*** Opening Supplied information ***

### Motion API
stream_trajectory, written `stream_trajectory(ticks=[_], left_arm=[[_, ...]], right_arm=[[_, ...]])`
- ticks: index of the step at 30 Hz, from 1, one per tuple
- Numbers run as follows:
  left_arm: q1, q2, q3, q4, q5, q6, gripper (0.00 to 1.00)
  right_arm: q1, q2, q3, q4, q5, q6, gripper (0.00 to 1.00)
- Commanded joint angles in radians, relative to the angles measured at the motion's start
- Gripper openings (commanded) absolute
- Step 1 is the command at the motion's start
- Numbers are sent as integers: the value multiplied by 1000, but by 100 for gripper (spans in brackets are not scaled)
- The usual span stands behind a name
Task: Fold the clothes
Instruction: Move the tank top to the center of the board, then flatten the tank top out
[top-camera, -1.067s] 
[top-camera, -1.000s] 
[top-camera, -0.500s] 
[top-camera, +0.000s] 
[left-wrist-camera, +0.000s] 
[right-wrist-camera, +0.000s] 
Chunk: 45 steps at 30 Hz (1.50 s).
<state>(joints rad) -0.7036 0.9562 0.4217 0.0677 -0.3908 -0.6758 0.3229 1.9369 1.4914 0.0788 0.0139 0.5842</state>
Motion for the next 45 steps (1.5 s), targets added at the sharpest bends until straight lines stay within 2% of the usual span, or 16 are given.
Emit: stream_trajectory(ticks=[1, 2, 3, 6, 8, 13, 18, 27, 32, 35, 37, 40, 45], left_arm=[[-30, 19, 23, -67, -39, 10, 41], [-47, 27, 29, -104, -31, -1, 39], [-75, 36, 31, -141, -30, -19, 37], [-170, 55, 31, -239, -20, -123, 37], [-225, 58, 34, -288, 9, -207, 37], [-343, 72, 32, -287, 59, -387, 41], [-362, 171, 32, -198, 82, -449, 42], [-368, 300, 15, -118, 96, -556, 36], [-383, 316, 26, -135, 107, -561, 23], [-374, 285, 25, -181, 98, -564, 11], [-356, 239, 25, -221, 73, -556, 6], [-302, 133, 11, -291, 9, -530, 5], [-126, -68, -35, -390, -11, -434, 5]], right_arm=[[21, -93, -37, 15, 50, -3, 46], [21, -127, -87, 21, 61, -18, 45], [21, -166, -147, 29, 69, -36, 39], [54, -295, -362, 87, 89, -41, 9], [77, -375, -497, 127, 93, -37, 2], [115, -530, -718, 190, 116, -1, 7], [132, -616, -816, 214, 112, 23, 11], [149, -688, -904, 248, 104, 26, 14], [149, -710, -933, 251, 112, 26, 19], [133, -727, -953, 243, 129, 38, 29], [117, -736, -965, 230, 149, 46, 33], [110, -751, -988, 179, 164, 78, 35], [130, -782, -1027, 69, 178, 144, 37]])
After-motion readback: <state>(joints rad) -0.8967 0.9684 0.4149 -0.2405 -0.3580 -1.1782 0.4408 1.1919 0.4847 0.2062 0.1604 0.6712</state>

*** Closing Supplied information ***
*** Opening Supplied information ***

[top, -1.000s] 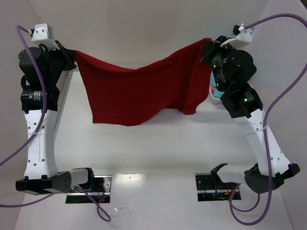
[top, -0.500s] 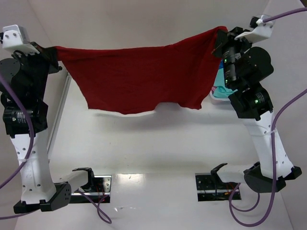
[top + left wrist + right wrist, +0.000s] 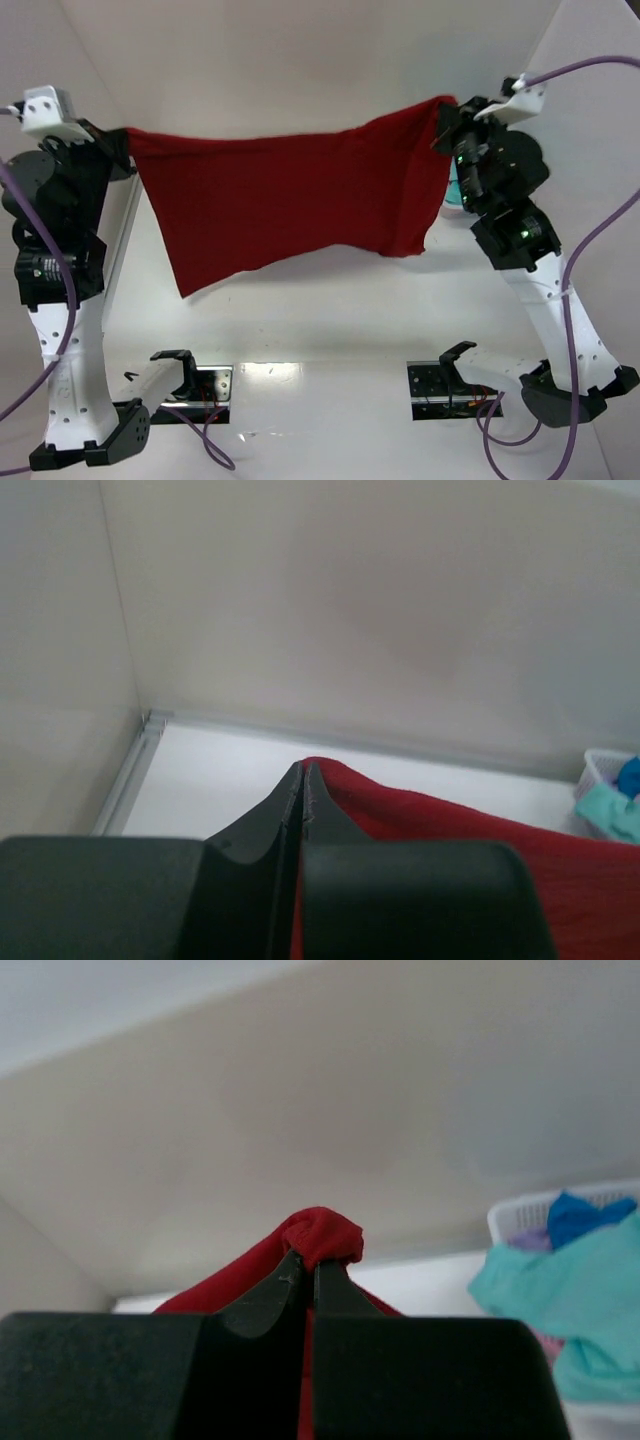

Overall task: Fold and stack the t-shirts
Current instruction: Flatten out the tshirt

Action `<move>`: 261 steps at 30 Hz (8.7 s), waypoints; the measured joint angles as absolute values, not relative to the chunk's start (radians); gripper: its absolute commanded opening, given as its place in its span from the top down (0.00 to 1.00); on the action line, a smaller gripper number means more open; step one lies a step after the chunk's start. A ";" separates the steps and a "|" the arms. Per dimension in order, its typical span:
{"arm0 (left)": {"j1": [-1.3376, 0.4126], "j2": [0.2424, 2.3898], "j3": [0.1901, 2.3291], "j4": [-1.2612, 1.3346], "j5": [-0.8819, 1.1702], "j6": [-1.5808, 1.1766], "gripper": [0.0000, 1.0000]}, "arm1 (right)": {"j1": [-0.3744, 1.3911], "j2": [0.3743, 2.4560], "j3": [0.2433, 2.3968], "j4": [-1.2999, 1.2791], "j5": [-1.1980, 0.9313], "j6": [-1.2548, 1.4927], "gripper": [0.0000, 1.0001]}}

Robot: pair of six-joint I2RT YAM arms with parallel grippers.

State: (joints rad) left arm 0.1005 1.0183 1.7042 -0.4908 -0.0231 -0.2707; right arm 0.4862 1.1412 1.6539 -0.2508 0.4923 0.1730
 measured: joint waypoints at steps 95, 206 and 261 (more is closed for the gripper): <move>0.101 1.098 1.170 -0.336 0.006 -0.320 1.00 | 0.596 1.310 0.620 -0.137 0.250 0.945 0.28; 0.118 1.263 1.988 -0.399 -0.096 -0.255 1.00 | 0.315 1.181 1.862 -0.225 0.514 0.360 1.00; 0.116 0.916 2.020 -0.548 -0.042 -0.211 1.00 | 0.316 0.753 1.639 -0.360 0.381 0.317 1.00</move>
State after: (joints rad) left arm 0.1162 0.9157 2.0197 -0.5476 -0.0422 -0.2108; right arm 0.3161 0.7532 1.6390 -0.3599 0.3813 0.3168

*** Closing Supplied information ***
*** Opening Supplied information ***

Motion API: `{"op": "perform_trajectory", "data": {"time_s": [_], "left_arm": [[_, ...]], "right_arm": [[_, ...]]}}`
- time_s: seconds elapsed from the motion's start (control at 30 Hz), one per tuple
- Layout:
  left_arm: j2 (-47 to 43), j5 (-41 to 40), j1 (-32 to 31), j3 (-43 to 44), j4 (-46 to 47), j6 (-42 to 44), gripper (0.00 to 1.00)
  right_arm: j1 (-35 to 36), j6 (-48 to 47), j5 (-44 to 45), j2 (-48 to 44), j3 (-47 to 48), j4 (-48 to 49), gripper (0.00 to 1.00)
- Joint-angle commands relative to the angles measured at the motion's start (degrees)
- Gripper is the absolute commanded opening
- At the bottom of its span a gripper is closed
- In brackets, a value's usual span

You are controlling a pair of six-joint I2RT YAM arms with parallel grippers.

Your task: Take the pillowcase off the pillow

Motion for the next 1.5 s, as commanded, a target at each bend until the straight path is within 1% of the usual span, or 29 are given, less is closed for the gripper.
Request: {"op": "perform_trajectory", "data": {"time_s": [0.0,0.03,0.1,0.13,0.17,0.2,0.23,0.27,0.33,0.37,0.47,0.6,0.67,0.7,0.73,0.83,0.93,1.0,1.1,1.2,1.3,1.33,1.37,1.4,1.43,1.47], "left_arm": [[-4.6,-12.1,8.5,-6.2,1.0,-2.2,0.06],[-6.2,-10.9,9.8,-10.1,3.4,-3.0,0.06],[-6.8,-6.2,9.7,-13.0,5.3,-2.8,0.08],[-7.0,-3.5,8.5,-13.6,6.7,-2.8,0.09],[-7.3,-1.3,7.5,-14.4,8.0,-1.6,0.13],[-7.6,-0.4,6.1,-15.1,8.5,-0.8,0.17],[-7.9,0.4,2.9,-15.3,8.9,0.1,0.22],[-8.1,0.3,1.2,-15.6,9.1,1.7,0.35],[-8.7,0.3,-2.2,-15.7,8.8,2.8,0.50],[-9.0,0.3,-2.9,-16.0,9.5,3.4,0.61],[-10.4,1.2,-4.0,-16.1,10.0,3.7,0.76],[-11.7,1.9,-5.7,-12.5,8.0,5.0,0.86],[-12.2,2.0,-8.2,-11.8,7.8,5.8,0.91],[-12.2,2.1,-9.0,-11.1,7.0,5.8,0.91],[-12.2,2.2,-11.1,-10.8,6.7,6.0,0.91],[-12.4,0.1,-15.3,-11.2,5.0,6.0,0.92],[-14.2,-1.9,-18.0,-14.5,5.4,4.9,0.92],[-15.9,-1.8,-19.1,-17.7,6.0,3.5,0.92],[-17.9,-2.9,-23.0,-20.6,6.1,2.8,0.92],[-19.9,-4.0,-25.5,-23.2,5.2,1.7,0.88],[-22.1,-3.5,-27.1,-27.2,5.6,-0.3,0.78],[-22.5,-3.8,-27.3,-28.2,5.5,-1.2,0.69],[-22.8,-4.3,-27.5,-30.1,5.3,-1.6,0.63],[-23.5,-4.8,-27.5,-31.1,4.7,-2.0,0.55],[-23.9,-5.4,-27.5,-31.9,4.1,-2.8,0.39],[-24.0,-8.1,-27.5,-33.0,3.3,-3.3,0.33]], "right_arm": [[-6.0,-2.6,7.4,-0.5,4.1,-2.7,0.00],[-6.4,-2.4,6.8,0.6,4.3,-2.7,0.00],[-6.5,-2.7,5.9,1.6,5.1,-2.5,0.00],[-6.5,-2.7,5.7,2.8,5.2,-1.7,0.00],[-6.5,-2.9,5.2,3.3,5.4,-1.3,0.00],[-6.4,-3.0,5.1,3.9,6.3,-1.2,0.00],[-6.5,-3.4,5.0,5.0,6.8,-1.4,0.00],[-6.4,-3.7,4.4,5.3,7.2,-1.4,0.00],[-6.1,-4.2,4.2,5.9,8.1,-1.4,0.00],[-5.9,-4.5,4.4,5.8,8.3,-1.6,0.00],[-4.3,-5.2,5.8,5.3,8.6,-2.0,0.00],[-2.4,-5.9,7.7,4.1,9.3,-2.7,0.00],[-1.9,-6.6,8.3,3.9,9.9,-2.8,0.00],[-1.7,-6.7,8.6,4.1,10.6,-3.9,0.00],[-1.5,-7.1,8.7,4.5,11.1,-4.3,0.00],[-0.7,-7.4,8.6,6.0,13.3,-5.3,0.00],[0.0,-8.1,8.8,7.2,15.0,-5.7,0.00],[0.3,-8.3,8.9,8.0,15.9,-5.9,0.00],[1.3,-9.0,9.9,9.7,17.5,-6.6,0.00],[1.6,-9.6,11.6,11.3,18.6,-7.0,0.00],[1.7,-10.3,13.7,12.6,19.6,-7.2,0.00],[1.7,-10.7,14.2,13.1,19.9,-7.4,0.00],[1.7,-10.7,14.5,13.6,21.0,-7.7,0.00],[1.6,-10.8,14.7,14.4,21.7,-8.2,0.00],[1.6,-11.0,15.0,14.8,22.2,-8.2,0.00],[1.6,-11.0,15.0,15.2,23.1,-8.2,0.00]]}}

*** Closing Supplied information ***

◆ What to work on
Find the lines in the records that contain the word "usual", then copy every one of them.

◆ Task output
- The usual span stands behind a name
Motion for the next 45 steps (1.5 s), targets added at the sharpest bends until straight lines stay within 2% of the usual span, or 16 are given.
- In brackets, a value's usual span
Motion for the next 1.5 s, as commanded, a target at each bend until the straight path is within 1% of the usual span, or 29 are given, less is closed for the gripper.

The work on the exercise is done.